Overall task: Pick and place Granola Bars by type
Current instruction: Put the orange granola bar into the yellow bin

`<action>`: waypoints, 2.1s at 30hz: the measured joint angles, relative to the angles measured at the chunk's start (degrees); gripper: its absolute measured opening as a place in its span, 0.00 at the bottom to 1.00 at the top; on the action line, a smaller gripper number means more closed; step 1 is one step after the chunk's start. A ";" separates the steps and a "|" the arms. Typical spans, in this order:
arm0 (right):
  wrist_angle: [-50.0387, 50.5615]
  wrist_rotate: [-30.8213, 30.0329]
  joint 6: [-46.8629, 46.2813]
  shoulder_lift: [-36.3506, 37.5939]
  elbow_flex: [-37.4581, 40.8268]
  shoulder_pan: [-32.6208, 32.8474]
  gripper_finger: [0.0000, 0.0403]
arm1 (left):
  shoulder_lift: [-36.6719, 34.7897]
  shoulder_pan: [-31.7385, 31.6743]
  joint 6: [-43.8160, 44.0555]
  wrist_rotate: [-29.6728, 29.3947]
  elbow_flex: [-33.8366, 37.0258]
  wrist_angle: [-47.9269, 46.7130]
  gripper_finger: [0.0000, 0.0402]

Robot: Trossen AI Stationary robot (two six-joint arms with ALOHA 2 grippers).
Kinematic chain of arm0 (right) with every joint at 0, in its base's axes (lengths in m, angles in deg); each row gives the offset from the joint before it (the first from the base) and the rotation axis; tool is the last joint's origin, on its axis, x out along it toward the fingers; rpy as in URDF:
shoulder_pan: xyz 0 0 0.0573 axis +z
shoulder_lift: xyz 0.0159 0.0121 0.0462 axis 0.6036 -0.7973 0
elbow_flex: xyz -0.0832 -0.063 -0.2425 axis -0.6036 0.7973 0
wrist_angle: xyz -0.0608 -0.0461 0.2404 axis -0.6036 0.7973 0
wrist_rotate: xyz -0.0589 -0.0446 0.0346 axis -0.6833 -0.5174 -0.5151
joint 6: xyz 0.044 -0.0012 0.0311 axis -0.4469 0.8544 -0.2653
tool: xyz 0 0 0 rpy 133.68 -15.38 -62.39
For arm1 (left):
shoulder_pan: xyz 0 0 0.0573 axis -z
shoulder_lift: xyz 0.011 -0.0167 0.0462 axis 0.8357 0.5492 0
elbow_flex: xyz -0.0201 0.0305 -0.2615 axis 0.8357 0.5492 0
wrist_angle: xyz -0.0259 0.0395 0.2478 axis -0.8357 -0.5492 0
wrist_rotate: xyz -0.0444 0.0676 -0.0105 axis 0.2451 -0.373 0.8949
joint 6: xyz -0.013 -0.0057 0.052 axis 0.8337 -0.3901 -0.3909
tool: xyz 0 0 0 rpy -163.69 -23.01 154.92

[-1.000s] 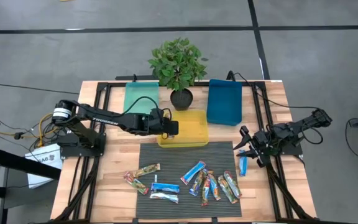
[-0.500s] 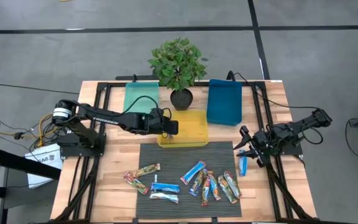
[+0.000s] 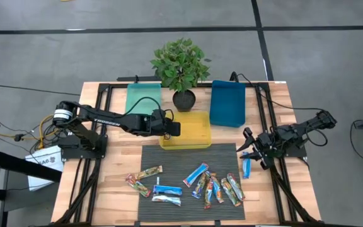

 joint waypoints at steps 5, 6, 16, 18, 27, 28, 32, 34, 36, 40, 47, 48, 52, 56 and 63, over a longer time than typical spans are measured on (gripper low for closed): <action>0.00 0.00 -0.01 0.00 0.00 0.00 0.32 | 0.00 0.33 -3.07 -0.16 0.00 0.66 0.24; 0.00 0.00 0.01 0.00 0.00 0.02 0.32 | 0.00 0.48 -4.38 -0.17 0.00 1.32 0.24; 0.00 0.00 0.01 0.00 0.00 0.01 0.32 | -0.02 3.71 -25.06 4.74 0.00 20.09 0.24; -0.02 0.00 0.00 0.00 0.00 0.00 0.32 | -0.04 4.67 -29.61 6.24 0.00 24.38 0.24; -0.01 0.00 0.01 0.00 0.00 0.00 0.32 | -0.07 8.55 -47.77 15.14 0.02 36.94 0.24; 0.00 0.00 0.01 0.00 0.00 0.00 0.32 | -0.07 9.00 -49.04 15.80 0.02 37.70 0.24; -0.01 0.00 0.00 0.00 0.00 0.01 0.32 | -0.07 10.51 -52.25 16.61 0.02 38.34 0.24; 0.00 0.00 0.01 0.00 0.00 0.00 0.32 | -0.07 10.90 -52.61 16.55 0.02 38.34 0.24; -0.02 0.00 0.01 0.00 0.00 0.02 0.32 | -0.07 11.16 -52.65 16.49 0.02 38.15 0.24; -0.01 0.00 0.01 0.00 0.00 -0.01 0.32 | -0.07 12.04 -54.79 16.36 0.02 35.67 0.24; -0.02 0.00 0.01 0.02 0.00 0.02 0.32 | -0.25 14.29 -53.37 15.16 0.02 27.17 0.24; -0.01 0.00 0.01 0.01 0.00 0.01 0.32 | -0.55 14.38 -53.31 15.08 0.02 25.61 0.24; -0.02 0.00 0.01 0.02 0.00 0.00 0.32 | -1.97 14.84 -52.53 14.91 0.02 18.75 0.24; 0.00 0.00 0.01 0.02 0.00 0.00 0.32 | -4.47 16.06 -52.11 15.77 0.02 9.53 0.24; 0.00 0.00 0.01 0.02 0.00 -0.01 0.32 | -8.58 19.33 -51.16 16.77 0.00 -10.65 0.24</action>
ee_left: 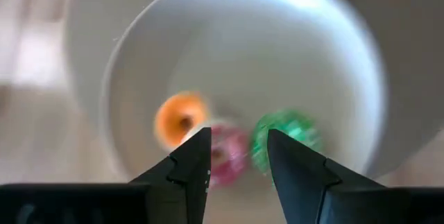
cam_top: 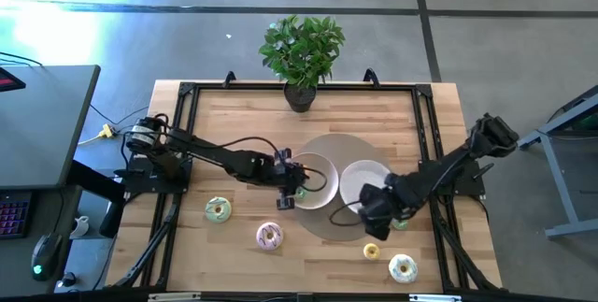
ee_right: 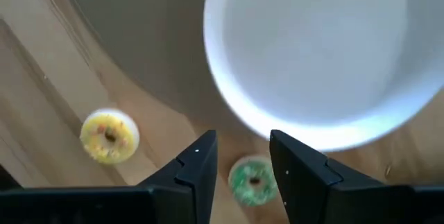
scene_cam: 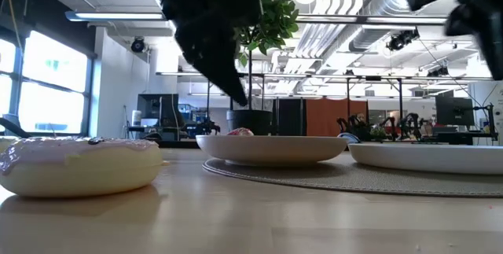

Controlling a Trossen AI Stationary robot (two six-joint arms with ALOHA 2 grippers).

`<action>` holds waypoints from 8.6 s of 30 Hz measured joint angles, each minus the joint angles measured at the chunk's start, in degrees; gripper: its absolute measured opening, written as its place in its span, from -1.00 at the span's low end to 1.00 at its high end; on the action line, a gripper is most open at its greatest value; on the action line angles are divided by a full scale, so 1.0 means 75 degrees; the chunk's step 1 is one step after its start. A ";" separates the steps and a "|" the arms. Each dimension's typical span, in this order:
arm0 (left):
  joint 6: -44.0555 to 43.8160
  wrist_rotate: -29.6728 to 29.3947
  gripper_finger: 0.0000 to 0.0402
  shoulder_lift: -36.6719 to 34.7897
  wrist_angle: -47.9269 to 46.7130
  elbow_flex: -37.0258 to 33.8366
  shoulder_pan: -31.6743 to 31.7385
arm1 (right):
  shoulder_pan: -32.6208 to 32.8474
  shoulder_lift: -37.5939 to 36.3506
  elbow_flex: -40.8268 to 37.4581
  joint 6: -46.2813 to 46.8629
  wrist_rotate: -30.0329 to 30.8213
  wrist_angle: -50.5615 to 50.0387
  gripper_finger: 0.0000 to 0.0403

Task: Pick & Place donuts
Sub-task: Put the small green donut into the left white plate, then put the small yellow donut into the left white plate, then put the big white donut into the right white plate

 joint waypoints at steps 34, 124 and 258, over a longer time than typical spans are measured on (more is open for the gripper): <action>-0.0181 -0.1388 -0.31 -0.2938 -0.1292 -0.2162 0.0399 | 0.1655 -0.0029 -0.2882 0.5484 -0.0702 0.2854 -0.36; -0.0117 -0.0185 -0.31 -0.2929 -0.0828 -0.2156 0.0396 | -0.3613 0.3335 0.1809 -0.5146 0.1751 0.4325 -0.63; 0.0676 0.0214 -0.31 -0.2929 -0.0036 -0.2156 0.0396 | -0.4538 0.2122 -0.0038 -0.5061 0.1972 0.6232 -0.35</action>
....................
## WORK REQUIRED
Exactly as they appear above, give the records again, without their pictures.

## RESPONSE FOR THIS EXERCISE
Overall task: Pick and place Granola Bars by type
Current instruction: Put the orange granola bar into the yellow bin

`<action>`: waypoints, 2.1s at 30hz: the measured joint angles, relative to the angles measured at the chunk's start (degrees); gripper: its absolute measured opening as a place in its span, 0.00 at the bottom to 1.00 at the top; on the action line, a smaller gripper number means more closed; step 1 is one step after the chunk's start. A ";" separates the steps and a "|" the arms. Typical spans, in this order:
arm0 (right):
  wrist_angle: [-50.0387, 50.5615]
  wrist_rotate: [-30.8213, 30.0329]
  joint 6: [-46.8629, 46.2813]
  shoulder_lift: [-36.3506, 37.5939]
  elbow_flex: [-37.4581, 40.8268]
  shoulder_pan: [-32.6208, 32.8474]
  gripper_finger: [0.0000, 0.0403]
arm1 (left):
  shoulder_lift: [-36.6719, 34.7897]
  shoulder_pan: [-31.7385, 31.6743]
  joint 6: [-43.8160, 44.0555]
  wrist_rotate: [-29.6728, 29.3947]
  elbow_flex: [-33.8366, 37.0258]
  wrist_angle: [-47.9269, 46.7130]
  gripper_finger: [0.0000, 0.0402]

Robot: Trossen AI Stationary robot (two six-joint arms with ALOHA 2 grippers).
Kinematic chain of arm0 (right) with every joint at 0, in its base's axes (lengths in m, angles in deg); each row gives the offset from the joint before it (the first from the base) and the rotation axis; tool is the last joint's origin, on its axis, x out along it toward the fingers; rpy as in URDF:
shoulder_pan: xyz 0 0 0.0573 axis +z
shoulder_lift: xyz 0.0159 0.0121 0.0462 axis 0.6036 -0.7973 0
elbow_flex: xyz -0.0832 -0.063 -0.2425 axis -0.6036 0.7973 0
wrist_angle: xyz -0.0608 -0.0461 0.2404 axis -0.6036 0.7973 0
wrist_rotate: xyz -0.0589 -0.0446 0.0346 axis -0.6833 -0.5174 -0.5151
joint 6: xyz 0.044 -0.0012 0.0311 axis -0.4469 0.8544 -0.2653
tool: xyz 0 0 0 rpy 133.68 -15.38 -62.39
For arm1 (left):
shoulder_pan: xyz 0 0 0.0573 axis -z
shoulder_lift: xyz 0.011 -0.0167 0.0462 axis 0.8357 0.5492 0
elbow_flex: xyz -0.0201 0.0305 -0.2615 axis 0.8357 0.5492 0
wrist_angle: xyz -0.0259 0.0395 0.2478 axis -0.8357 -0.5492 0
wrist_rotate: xyz -0.0444 0.0676 -0.0105 axis 0.2451 -0.373 0.8949
joint 6: xyz -0.013 -0.0057 0.052 axis 0.8337 -0.3901 -0.3909
tool: xyz 0 0 0 rpy -163.69 -23.01 154.92

[-1.000s] 
[-0.500s] 
[+0.000s] 

 joint waypoints at steps 5, 6, 16, 18, 27, 28, 32, 34, 36, 40, 47, 48, 52, 56 and 63, over a longer time than typical spans are measured on (gripper low for closed): <action>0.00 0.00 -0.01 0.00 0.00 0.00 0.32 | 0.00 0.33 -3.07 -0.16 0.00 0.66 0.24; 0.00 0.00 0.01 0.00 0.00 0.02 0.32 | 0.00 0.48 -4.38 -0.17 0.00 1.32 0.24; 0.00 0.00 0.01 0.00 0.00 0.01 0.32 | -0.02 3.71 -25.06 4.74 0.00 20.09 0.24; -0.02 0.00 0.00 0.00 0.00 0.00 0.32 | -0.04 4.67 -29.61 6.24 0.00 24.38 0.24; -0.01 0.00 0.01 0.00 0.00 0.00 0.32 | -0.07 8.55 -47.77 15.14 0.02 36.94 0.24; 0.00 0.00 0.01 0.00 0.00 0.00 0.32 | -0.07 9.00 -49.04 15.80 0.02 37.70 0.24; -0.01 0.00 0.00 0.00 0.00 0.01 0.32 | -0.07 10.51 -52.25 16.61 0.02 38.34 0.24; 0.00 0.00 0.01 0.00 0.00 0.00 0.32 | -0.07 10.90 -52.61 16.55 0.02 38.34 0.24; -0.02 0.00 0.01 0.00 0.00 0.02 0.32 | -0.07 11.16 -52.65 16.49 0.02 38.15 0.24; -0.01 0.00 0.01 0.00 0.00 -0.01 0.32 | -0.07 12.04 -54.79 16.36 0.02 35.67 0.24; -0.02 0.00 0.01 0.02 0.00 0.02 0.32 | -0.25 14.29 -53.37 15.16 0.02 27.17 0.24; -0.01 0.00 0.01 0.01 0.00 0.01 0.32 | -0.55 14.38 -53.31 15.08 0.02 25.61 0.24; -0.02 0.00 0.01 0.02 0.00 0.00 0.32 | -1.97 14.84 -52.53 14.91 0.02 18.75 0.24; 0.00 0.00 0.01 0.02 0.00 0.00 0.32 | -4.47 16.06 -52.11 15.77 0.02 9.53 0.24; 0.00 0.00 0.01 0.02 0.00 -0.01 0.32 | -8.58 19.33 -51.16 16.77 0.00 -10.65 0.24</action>
ee_left: 
cam_top: 
ee_right: 
scene_cam: 

Controlling a Trossen AI Stationary robot (two six-joint arms with ALOHA 2 grippers).

`<action>` holds waypoints from 8.6 s of 30 Hz measured joint angles, each minus the joint angles measured at the chunk's start, in degrees; gripper: its absolute measured opening, written as its place in its span, from -1.00 at the span's low end to 1.00 at its high end; on the action line, a gripper is most open at its greatest value; on the action line angles are divided by a full scale, so 1.0 means 75 degrees; the chunk's step 1 is one step after its start. A ";" separates the steps and a "|" the arms. Each dimension's typical span, in this order:
arm0 (left):
  joint 6: -44.0555 to 43.8160
  wrist_rotate: -29.6728 to 29.3947
  gripper_finger: 0.0000 to 0.0402
  shoulder_lift: -36.6719 to 34.7897
  wrist_angle: -47.9269 to 46.7130
  elbow_flex: -37.0258 to 33.8366
  shoulder_pan: -31.6743 to 31.7385
arm1 (right):
  shoulder_pan: -32.6208 to 32.8474
  shoulder_lift: -37.5939 to 36.3506
  elbow_flex: -40.8268 to 37.4581
  joint 6: -46.2813 to 46.8629
  wrist_rotate: -30.0329 to 30.8213
  wrist_angle: -50.5615 to 50.0387
  gripper_finger: 0.0000 to 0.0403

Task: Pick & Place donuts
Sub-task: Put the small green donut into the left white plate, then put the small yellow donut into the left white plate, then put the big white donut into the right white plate

 joint waypoints at steps 34, 124 and 258, over a longer time than typical spans are measured on (more is open for the gripper): <action>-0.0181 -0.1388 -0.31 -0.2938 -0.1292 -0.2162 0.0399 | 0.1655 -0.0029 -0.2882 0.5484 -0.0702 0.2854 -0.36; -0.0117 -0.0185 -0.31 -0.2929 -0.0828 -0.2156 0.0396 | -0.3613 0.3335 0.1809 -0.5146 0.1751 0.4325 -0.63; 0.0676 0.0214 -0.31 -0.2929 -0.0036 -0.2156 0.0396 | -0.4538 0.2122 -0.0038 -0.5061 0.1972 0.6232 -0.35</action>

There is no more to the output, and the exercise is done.